Cannot log into webConfigurator from Firefox/Linux after fresh install
- Install pfSense 2.4.2 from scratch.
- Assign interfaces, configure an IP address and DHCP server for the LAN interface.
- Open webConfigurator from a PC on the LAN network (via HTTP and the IP address).
- The login page appears.
- When I enter the default credentials and click Sign In, the text boxes are cleared and I get the same login page again; no error message is displayed.
- The system beeps and reports a successful login on the console.
- webConfigurator loading after supplying correct credentials.
- Server side: pfSense 2.4.2, AMD 64, serial console, installed via USB Memstick installer on ALIX hardware
- Client side: Ubuntu MATE 16.04, Firefox 58.0.2
- When I enter an incorrect password, the login page displays Username or Password incorrect in the top bar; this does not happen with the correct credentials. Also, login attempts with incorrect credentials are logged as such on the console.
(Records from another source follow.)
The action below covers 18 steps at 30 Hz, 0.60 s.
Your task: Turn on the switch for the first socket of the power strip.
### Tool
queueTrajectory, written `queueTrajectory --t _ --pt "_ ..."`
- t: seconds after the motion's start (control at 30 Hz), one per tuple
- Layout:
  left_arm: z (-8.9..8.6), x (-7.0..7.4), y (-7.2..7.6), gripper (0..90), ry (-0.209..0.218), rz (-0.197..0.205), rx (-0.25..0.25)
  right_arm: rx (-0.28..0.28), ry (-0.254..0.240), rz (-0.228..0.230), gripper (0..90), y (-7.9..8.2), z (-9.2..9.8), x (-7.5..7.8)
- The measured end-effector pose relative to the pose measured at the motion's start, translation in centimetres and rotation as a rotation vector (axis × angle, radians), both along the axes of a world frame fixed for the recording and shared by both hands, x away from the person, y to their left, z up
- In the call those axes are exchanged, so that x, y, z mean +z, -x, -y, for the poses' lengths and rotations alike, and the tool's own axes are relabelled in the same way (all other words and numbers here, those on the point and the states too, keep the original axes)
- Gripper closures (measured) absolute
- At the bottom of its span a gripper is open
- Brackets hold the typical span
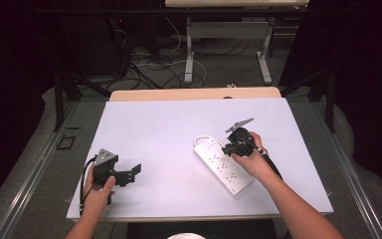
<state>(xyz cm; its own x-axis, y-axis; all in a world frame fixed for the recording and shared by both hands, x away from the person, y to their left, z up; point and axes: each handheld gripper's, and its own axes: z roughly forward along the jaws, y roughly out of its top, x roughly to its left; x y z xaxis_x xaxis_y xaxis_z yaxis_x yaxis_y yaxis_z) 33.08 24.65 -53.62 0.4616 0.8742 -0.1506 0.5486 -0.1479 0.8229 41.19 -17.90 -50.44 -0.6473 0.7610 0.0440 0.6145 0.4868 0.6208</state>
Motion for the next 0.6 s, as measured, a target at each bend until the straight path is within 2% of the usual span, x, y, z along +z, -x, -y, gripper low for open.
queueTrajectory --t 0.03,0.1,0.2,0.27,0.3,0.37,0.4,0.6 --pt "0.00 0.00 0.00 0.6 0.000 0.000 0.000 -0.018 0.000 -0.002 77.3 -0.02 -0.11 -0.07" --pt "0.00 0.00 0.00 0.6 0.000 0.000 0.000 -0.011 -0.016 0.006 78.7 -0.13 -0.09 -0.21" --pt "0.00 -0.01 -0.01 0.6 0.000 0.000 0.000 -0.024 -0.013 -0.020 80.5 -0.22 -0.21 -0.24" --pt "0.00 -0.02 -0.03 0.6 0.001 0.000 -0.001 -0.021 -0.009 -0.014 81.7 -0.36 -0.25 -0.38" --pt "0.00 -0.02 -0.03 0.7 0.000 0.000 -0.001 -0.042 -0.012 -0.023 82.3 -0.35 -0.46 -0.42" --pt "0.00 -0.02 -0.03 0.6 0.000 0.000 -0.001 -0.018 -0.002 -0.034 83.9 -0.47 -0.41 -0.40" --pt "-0.01 -0.02 -0.03 0.7 0.000 0.000 -0.002 -0.038 -0.015 -0.020 85.0 -0.51 -0.59 -0.62" --pt "-0.02 -0.02 -0.02 0.6 0.000 -0.001 0.000 -0.036 -0.030 -0.028 87.6 -0.80 -0.86 -1.00"
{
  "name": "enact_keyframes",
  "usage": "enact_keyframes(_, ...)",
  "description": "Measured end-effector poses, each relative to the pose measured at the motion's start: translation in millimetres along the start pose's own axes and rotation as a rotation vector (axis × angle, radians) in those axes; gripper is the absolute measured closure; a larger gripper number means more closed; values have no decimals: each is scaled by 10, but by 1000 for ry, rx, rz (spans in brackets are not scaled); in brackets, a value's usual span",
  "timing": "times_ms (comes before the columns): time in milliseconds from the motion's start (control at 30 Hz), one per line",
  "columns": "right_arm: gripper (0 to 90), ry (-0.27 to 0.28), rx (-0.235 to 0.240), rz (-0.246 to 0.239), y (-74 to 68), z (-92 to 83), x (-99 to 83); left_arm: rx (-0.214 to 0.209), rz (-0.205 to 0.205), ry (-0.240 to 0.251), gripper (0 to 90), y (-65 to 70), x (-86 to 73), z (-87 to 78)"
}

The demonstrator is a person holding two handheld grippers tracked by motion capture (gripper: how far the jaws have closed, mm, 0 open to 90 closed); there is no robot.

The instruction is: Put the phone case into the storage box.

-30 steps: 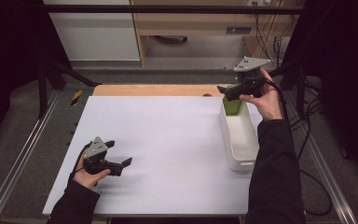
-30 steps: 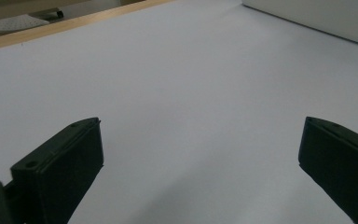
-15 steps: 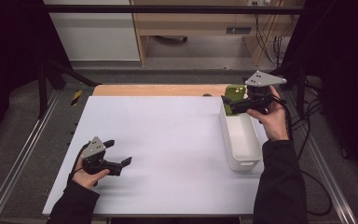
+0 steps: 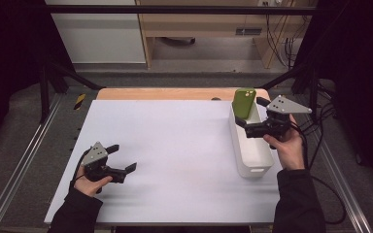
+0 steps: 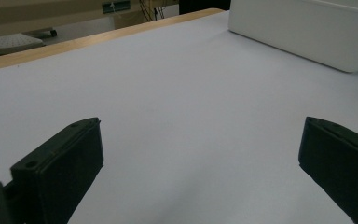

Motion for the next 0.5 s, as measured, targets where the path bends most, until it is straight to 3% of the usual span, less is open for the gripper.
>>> enact_keyframes(200,4,32,34,48,-61,-165,-157,-11,0,13,0,11,11,-9)
enact_keyframes(433,4,26,33,50,-93,-317,-334,-23,4,30,0,24,21,-24)
enact_keyframes(500,5,26,45,70,-98,-378,-415,-27,8,33,0,28,24,-27)
Point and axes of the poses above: each handheld gripper's, and its own axes: z roughly forward along the jaws, x roughly out of its top, y roughly to its right, the point moved 2 cm from there along z, roughly forward along the jaws, and after that the axes turned 14 degrees about -x, right-handed, at the moved point
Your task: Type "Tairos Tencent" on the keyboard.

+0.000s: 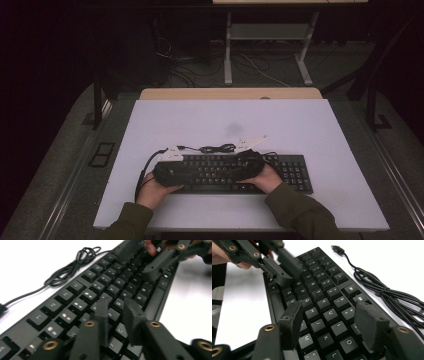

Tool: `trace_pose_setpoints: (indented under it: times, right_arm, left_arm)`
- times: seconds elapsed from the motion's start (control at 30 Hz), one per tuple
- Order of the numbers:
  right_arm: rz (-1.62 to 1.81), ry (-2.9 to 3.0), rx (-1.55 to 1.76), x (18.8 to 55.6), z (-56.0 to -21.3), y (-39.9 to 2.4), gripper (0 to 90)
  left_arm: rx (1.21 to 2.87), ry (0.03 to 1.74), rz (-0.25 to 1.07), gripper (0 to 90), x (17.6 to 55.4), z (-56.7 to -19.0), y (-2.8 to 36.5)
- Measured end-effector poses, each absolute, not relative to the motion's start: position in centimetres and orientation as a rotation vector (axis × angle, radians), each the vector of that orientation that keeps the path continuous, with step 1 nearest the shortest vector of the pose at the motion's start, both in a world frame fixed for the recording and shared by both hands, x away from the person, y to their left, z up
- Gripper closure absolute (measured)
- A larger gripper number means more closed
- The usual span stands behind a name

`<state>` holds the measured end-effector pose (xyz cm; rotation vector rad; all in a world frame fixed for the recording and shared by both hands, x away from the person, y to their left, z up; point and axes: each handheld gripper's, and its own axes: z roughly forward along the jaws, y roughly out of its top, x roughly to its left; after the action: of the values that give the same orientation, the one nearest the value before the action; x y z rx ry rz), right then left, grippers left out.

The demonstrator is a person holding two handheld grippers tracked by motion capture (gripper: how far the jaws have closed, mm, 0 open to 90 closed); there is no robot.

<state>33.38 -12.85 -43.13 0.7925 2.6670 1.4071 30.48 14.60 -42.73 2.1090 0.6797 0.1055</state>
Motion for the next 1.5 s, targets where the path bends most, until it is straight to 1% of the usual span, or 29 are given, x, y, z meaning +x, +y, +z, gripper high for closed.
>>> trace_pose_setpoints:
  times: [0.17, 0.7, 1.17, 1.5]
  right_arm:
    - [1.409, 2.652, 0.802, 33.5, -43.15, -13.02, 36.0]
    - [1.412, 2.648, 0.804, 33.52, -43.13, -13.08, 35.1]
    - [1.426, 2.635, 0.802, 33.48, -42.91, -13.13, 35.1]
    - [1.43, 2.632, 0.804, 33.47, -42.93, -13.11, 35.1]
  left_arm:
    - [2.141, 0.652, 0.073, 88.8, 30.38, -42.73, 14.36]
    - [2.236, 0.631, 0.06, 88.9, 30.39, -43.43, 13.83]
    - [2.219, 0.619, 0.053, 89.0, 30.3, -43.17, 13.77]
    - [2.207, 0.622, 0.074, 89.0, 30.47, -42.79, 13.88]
- I was able to log into webConfigurator from a Windows 7 PC, also running Firefox 58.0.2.
- I then restored the configuration from my previous 2.2.6 setup, which contains SSL certs and blocks HTTP access to webConfigurator. After that, login from the Linux machine worked as well.
#3 Updated by Michael von Glasow over 1 year ago
I would agree about this being a client side issue if logins were to fail for every web site I visit. However, this is not the case—pfSense so far has been the only place which had this issue.
Most likely the cause lies somewhere in the interaction between the two systems. Maybe the response from pfSense is botched and other browsers are just more tolerant of it, or maybe it is indeed a bug in the browser. Or something in between—we just don’t know until we investigate.
Would it help if I filed a bug for Firefox?
#4 Updated by Jim Pingle over 1 year ago
Until it's proven to be a bug on pfSense (after discussion on the forum, subreddit, etc) then it doesn't belong here. It's not clear if it's a Firefox issue, specifically, either.
We use lots of Linux desktops and VMs internally and use new installs constantly for testing. If it was broken in this way, there would be many, many instances of failure that we could reproduce. It is undoubtedly something local to you, but you need to discuss it in a discussion platform to narrow down possible causes.